* _WHAT IS REQUIRED_
Copy all of the data below exactly as it is given.

*** DATA SUPPLIED ***

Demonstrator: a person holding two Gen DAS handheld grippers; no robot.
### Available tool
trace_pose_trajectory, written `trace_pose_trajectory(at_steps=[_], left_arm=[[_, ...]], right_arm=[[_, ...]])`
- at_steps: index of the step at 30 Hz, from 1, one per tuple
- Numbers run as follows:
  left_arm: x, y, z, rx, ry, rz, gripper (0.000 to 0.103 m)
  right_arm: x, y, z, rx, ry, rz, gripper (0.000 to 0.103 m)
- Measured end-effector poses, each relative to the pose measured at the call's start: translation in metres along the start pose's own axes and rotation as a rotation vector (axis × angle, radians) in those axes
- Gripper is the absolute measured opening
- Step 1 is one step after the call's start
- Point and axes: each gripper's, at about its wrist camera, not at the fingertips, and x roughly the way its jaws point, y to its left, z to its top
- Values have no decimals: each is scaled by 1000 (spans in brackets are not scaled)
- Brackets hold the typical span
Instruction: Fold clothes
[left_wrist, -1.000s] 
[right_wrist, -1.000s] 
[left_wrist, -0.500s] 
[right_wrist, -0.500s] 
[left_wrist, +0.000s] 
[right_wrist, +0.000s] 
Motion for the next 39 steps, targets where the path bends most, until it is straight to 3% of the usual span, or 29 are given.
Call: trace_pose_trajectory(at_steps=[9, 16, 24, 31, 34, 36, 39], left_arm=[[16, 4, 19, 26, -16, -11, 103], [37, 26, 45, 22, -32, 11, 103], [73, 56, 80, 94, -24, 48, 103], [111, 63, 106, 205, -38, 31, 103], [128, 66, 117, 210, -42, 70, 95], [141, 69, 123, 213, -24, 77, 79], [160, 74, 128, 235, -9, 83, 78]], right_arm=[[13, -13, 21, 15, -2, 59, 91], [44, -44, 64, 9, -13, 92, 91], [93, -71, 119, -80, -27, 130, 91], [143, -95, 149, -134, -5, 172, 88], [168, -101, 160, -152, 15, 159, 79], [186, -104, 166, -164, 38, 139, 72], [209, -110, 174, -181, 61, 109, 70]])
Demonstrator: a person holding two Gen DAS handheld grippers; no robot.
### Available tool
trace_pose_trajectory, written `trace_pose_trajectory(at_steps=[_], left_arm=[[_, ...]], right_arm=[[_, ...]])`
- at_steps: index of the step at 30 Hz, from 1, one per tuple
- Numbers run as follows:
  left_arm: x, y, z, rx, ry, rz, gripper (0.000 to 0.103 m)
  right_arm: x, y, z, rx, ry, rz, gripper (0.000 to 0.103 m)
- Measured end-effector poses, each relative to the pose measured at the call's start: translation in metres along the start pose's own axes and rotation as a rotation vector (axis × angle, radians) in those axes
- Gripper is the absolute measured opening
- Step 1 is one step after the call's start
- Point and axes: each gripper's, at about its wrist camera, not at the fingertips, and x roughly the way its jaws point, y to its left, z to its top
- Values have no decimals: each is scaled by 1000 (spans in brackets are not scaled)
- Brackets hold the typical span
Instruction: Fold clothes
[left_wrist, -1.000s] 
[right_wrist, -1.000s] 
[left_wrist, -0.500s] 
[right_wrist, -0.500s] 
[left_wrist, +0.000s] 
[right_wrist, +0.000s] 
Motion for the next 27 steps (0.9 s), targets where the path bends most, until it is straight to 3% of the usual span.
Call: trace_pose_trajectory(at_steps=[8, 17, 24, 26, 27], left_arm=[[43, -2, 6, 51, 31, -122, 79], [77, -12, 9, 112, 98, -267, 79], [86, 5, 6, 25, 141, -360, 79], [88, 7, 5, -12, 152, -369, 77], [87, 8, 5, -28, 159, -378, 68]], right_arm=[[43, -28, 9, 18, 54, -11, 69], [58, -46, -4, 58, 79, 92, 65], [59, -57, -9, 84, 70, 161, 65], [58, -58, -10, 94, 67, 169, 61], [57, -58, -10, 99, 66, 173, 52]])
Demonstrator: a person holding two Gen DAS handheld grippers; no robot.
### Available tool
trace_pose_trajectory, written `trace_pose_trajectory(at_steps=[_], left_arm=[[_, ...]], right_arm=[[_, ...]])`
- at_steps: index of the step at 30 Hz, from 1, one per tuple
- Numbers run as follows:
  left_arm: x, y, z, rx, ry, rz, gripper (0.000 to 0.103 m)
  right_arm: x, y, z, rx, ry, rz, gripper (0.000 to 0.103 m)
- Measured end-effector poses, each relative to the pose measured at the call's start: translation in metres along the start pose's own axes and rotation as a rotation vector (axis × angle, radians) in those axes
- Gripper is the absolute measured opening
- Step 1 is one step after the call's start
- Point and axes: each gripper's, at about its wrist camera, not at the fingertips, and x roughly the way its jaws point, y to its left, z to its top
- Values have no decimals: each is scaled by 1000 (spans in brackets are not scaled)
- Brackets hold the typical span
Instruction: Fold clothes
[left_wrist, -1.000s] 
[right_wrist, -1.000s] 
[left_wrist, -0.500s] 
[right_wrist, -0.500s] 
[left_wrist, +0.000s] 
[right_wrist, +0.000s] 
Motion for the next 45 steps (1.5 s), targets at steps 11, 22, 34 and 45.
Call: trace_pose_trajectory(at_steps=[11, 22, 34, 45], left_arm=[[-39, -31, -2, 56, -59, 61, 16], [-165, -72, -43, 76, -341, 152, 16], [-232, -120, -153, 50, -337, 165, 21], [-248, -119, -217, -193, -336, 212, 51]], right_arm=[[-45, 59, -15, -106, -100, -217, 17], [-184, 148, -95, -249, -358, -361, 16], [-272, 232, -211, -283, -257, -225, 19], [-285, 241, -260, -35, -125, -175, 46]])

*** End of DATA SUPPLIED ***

* _YOUR SOLUTION_
Demonstrator: a person holding two Gen DAS handheld grippers; no robot.
### Available tool
trace_pose_trajectory, written `trace_pose_trajectory(at_steps=[_], left_arm=[[_, ...]], right_arm=[[_, ...]])`
- at_steps: index of the step at 30 Hz, from 1, one per tuple
- Numbers run as follows:
  left_arm: x, y, z, rx, ry, rz, gripper (0.000 to 0.103 m)
  right_arm: x, y, z, rx, ry, rz, gripper (0.000 to 0.103 m)
- Measured end-effector poses, each relative to the pose measured at the call's start: translation in metres along the start pose's own axes and rotation as a rotation vector (axis × angle, radians) in those axes
- Gripper is the absolute measured opening
- Step 1 is one step after the call's start
- Point and axes: each gripper's, at about its wrist camera, not at the fingertips, and x roughly the way its jaws point, y to its left, z to its top
- Values have no decimals: each is scaled by 1000 (spans in brackets are not scaled)
- Brackets hold the typical span
Instruction: Fold clothes
[left_wrist, -1.000s] 
[right_wrist, -1.000s] 
[left_wrist, -0.500s] 
[right_wrist, -0.500s] 
[left_wrist, +0.000s] 
[right_wrist, +0.000s] 
Motion for the next 39 steps, targets where the path bends most, until it is straight to 3% of the usual span, or 29 are given.
Call: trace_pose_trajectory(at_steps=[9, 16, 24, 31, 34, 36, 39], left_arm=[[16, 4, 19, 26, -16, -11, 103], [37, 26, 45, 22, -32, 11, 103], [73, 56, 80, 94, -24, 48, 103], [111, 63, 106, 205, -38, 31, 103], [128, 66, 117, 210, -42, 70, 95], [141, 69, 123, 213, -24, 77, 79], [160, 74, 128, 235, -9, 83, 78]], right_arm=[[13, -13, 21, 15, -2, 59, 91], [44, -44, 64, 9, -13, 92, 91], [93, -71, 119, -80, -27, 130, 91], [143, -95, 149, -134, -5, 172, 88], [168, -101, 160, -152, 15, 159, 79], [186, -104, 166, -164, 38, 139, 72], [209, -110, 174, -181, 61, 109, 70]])
Demonstrator: a person holding two Gen DAS handheld grippers; no robot.
### Available tool
trace_pose_trajectory, written `trace_pose_trajectory(at_steps=[_], left_arm=[[_, ...]], right_arm=[[_, ...]])`
- at_steps: index of the step at 30 Hz, from 1, one per tuple
- Numbers run as follows:
  left_arm: x, y, z, rx, ry, rz, gripper (0.000 to 0.103 m)
  right_arm: x, y, z, rx, ry, rz, gripper (0.000 to 0.103 m)
- Measured end-effector poses, each relative to the pose measured at the call's start: translation in metres along the start pose's own axes and rotation as a rotation vector (axis × angle, radians) in those axes
- Gripper is the absolute measured opening
- Step 1 is one step after the call's start
- Point and axes: each gripper's, at about its wrist camera, not at the fingertips, and x roughly the way its jaws point, y to its left, z to its top
- Values have no decimals: each is scaled by 1000 (spans in brackets are not scaled)
- Brackets hold the typical span
Instruction: Fold clothes
[left_wrist, -1.000s] 
[right_wrist, -1.000s] 
[left_wrist, -0.500s] 
[right_wrist, -0.500s] 
[left_wrist, +0.000s] 
[right_wrist, +0.000s] 
Motion for the next 27 steps (0.9 s), targets where the path bends most, until it is straight to 3% of the usual span.
Call: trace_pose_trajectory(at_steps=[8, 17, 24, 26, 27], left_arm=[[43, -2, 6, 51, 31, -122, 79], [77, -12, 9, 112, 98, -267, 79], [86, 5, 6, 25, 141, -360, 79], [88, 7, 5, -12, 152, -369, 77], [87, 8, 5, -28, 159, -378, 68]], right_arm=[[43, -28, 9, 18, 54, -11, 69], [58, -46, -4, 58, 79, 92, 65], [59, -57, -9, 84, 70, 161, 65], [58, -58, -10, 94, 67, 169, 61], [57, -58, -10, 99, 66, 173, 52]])
Demonstrator: a person holding two Gen DAS handheld grippers; no robot.
### Available tool
trace_pose_trajectory, written `trace_pose_trajectory(at_steps=[_], left_arm=[[_, ...]], right_arm=[[_, ...]])`
- at_steps: index of the step at 30 Hz, from 1, one per tuple
- Numbers run as follows:
  left_arm: x, y, z, rx, ry, rz, gripper (0.000 to 0.103 m)
  right_arm: x, y, z, rx, ry, rz, gripper (0.000 to 0.103 m)
- Measured end-effector poses, each relative to the pose measured at the call's start: translation in metres along the start pose's own axes and rotation as a rotation vector (axis × angle, radians) in those axes
- Gripper is the absolute measured opening
- Step 1 is one step after the call's start
- Point and axes: each gripper's, at about its wrist camera, not at the fingertips, and x roughly the way its jaws point, y to its left, z to its top
- Values have no decimals: each is scaled by 1000 (spans in brackets are not scaled)
- Brackets hold the typical span
Instruction: Fold clothes
[left_wrist, -1.000s] 
[right_wrist, -1.000s] 
[left_wrist, -0.500s] 
[right_wrist, -0.500s] 
[left_wrist, +0.000s] 
[right_wrist, +0.000s] 
Motion for the next 45 steps (1.5 s), targets at steps 11, 22, 34 and 45.
Call: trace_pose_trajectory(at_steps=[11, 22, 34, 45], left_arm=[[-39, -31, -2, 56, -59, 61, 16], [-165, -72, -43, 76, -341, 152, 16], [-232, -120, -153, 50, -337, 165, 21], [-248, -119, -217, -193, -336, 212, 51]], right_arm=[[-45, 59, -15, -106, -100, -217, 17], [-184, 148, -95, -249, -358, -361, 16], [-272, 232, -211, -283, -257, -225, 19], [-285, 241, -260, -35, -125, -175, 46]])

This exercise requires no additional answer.